Print the lines of the data, starting with the first, up to and including the line where "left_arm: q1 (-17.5" appears.
--- Given information ---
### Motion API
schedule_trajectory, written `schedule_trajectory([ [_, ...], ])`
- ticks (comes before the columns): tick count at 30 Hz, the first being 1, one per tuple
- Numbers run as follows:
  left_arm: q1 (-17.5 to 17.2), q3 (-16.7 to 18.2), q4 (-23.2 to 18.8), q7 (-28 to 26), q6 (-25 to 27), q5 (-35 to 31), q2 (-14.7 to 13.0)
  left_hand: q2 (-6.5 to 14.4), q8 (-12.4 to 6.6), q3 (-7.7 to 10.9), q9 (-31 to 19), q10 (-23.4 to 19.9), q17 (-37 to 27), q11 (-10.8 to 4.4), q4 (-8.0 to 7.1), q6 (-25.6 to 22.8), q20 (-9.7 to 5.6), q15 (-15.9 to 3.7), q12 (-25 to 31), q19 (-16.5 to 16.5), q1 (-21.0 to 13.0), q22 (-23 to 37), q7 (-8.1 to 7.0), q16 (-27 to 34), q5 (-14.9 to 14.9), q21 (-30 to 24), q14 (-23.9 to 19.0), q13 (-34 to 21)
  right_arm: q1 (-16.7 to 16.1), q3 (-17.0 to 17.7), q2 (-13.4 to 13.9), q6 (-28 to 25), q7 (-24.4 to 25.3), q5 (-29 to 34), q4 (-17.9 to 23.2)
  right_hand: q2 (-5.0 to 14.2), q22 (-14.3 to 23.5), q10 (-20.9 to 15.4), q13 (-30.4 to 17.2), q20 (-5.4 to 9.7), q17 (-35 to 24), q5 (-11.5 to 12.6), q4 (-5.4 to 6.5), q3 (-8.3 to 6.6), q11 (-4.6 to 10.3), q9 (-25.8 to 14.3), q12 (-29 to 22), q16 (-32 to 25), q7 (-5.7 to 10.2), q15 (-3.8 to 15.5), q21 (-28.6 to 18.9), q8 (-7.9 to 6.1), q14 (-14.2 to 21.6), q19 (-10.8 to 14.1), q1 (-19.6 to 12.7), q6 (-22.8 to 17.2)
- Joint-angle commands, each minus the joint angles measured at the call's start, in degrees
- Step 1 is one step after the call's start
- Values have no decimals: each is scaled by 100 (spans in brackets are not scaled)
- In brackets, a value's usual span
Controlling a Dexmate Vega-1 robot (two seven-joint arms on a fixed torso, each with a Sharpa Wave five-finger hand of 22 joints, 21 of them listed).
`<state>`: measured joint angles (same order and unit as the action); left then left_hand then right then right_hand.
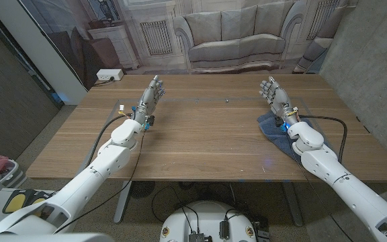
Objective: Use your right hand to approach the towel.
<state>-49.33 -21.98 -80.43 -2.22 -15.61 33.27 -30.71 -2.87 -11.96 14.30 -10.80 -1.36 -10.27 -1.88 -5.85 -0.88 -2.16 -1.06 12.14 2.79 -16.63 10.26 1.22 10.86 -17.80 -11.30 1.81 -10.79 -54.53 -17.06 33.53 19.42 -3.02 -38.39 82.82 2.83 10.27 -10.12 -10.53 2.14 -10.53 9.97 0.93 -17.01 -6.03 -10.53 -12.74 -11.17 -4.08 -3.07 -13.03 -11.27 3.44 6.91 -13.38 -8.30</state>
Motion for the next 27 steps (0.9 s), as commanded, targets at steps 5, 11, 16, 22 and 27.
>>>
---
## Solution for this task
### Motion API
schedule_trajectory, written `schedule_trajectory([ [_, ...], ])`
- ticks (comes before the columns): tick count at 30 Hz, the first being 1, one per tuple
- Numbers run as follows:
  left_arm: q1 (-17.5 to 17.2), q3 (-16.7 to 18.2), q4 (-23.2 to 18.8), q7 (-28 to 26), q6 (-25 to 27), q5 (-35 to 31), q2 (-14.7 to 13.0)

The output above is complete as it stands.